AI holds the key to timely interventions in a field where every second counts
In 2021, the Royal Infirmary of Edinburgh and networking hospitals are implementing StrokeViewer (Nicolab)—which is an artificial intelligence (AI) solution that helps physicians with the triage and diagnosis of stroke patients. Jonathan Downer (University of Edinburgh, Edinburgh, UK) shares how new technologies like StrokeViewer are set to transform care across his network.
Jonathan Downer is a consultant neurointerventionist and honorary clinical senior lecturer at the University of Edinburgh, Edinburgh, UK. His interests are in imaging and minimally invasive neurological therapy for neurovascular disease, stroke, subarachnoid haemorrhage, intracranial aneurysms, arteriovenous malformations, and dural arteriovenous fistulas of the brain and spine.

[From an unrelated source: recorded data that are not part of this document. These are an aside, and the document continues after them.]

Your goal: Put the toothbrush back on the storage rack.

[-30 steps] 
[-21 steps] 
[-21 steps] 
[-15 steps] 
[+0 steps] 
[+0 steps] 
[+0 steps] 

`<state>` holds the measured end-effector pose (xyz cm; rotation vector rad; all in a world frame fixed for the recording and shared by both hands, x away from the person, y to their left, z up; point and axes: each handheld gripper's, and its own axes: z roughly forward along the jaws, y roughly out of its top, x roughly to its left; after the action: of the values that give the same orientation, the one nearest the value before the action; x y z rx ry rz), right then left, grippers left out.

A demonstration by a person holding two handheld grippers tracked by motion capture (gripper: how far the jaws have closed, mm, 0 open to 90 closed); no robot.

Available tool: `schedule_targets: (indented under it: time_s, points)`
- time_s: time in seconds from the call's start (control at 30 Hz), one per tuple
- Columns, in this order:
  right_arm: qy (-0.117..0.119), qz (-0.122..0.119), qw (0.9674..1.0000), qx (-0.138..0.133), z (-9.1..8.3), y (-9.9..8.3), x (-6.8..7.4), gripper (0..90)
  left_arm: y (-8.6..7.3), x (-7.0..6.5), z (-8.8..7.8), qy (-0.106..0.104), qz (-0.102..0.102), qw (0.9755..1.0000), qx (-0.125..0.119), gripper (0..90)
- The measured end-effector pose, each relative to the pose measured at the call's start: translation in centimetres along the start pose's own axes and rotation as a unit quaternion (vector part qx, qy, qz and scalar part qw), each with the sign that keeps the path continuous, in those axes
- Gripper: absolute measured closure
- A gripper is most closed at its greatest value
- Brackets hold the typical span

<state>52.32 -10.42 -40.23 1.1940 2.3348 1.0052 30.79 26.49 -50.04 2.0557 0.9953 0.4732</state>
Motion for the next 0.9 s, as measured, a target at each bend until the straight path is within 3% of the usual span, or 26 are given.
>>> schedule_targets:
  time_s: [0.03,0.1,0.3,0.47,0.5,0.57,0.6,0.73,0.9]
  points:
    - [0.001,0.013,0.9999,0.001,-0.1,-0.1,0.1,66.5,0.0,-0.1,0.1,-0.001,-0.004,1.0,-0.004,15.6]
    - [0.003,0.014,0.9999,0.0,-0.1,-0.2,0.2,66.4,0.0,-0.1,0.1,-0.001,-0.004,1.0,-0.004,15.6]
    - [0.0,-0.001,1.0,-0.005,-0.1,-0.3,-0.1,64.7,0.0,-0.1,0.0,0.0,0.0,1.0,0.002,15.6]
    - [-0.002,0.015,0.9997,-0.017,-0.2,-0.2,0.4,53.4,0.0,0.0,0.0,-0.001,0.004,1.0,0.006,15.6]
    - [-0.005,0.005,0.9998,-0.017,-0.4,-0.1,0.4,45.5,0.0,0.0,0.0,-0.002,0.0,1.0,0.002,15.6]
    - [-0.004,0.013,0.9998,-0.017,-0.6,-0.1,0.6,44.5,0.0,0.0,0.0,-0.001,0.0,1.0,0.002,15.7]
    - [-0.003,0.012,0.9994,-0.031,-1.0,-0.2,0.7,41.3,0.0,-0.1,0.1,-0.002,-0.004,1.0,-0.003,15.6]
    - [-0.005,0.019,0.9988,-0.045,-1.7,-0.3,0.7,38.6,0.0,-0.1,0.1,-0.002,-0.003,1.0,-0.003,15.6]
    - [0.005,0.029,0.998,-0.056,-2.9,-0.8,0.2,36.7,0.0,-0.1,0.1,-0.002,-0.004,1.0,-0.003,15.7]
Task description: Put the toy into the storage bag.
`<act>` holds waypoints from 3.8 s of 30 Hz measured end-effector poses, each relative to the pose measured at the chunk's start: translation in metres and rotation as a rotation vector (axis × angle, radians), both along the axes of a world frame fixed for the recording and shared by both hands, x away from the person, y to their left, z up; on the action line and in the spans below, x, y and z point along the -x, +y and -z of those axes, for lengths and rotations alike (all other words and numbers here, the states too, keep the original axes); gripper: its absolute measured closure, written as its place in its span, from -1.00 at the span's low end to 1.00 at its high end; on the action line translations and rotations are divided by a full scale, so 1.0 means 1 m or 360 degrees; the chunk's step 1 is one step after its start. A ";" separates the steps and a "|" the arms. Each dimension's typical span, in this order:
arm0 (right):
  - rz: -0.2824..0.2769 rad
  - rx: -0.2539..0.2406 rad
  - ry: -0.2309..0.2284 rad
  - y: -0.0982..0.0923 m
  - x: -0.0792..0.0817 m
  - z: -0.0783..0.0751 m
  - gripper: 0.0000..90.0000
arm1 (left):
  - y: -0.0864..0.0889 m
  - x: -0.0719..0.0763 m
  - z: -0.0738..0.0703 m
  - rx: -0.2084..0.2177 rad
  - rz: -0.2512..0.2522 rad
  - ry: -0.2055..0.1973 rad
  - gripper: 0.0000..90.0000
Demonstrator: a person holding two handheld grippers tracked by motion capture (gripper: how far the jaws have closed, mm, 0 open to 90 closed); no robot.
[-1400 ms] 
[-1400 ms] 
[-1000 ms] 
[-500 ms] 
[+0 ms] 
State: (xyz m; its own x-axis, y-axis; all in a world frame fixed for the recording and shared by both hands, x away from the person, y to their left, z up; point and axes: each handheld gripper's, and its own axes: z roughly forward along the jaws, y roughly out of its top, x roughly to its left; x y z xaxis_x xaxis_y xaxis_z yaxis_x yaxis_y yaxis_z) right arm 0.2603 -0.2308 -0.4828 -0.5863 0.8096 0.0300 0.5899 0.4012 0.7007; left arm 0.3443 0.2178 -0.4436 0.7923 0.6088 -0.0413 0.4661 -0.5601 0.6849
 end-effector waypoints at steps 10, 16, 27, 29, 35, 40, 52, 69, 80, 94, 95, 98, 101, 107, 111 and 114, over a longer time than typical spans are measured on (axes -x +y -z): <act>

When it comes to stroke, every second counts. Efficient triage and quick decision-making are vital to save as much viable brain tissue as possible. Based on current figures and National Health Service (NHS) projections, the stroke care system in Scotland in the UK is suboptimal.1 At least in part due to an insufficient workforce of trained radiologists available 24/7 in referring hospitals, stroke patients may experience up to four-hour delays before their scans are read and appropriate treatments start.
In the first half of 2020 in Edinburgh, no mechanical thrombectomies were performed. This was due to a lack of resource provision. However, the NHS long-term plan advocates for an expansion of mechanical thrombectomy from 1% of stroke patients currently receiving the treatment in the UK to 10%, which will allow 1,600 more people to be independent after their stroke each year.2
Although funding allocated in the second half of 2021 has kickstarted the expansion of thrombectomy services in Edinburgh, there is still a long way to go to reach these targets. Bringing new and reliable AI technology into the clinical workflow helps speed up diagnosis, streamline communication, and securely centralise all patient data, which can then be accessed any time and any place. Implementing StrokeViewer across our NHS stroke network later this year is a vital step needed to optimise our stroke workflow to provide patients with adequate and timely care.
What is StrokeViewer?
StrokeViewer is a cloud-based, end-to-end clinical support solution that combines a broad portfolio of AI algorithms and a unique platform supporting fast image exchange between hospitals and stroke physicians, driving informed decision-making when time is most critical. Once implemented into a hospital system, all stroke patient computed tomography (CT) scans are automatically pushed to a secure cloud environment where the scans are analysed by powerful AI algorithms.
Every stroke patient deserves adequate access to care, regardless of their background and geographic location. When it comes to stroke, fast diagnosis and the right treatment decision are vital for the best patient outcome—no matter what time of day. Currently, in Scotland, we often do not have the human resources to provide timely access to care. There has been a lot of difficulties recruiting and retaining radiologists, and an even shorter supply of specialist neuroradiologists.
With the implementation of StrokeViewer, experts can be notified of patient results within minutes following the acquisition of CT scans. Physicians can then review high-quality, AI enhanced scans and use a mobile DICOM viewer that is fully certified for clinical diagnosis. This platform is available any time of day on our mobile device, allowing us to diagnose patients remotely, including from out-of-hospital locations.
AI in the real world
As a neurointerventionist on call, it is my priority to know accurately and quickly if a patient will benefit from mechanical thrombectomy. StrokeViewer notifications will allow me to be on the front foot from the start, as I will be aware of thrombectomy candidates from across our network as soon as a scan is acquired rather than waiting for a referral. This has the potential to reduce significant time delays and to enhance teamwork and collaboration across the emergency stroke care network.
With StrokeViewer, I have access to AI-analysed stroke scans within minutes. I can also use the certified diagnostic viewer if I need a closer look. This system allows me to make quick and accurate treatment decisions—all from my mobile. This saves a lot of time but also makes the process more efficient by bringing the entire team onto the same platform. And, most importantly, the patient can get the right treatment with minimal delay, which gives them a better prognosis.
In addition to diagnosis and triaging of patients, StrokeViewer also has a 3D treatment planning view. This works by segmenting brain arteries and tissues in the certified viewer so that interventional neuroradiologists can plan for thrombectomy ahead of time. You can rotate the neurovascular structures and cut away tissue in the viewer to visualise the aortic arch and identify the most suitable kit for the procedure.
I believe technology deserves a place in the future of healthcare, in particular for emergencies like thrombectomy where time is so critical. It can instill confidence in team members with less experience, overcome limited staff numbers and ultimately improve the standard of care, giving someone a better chance of returning to a normal life.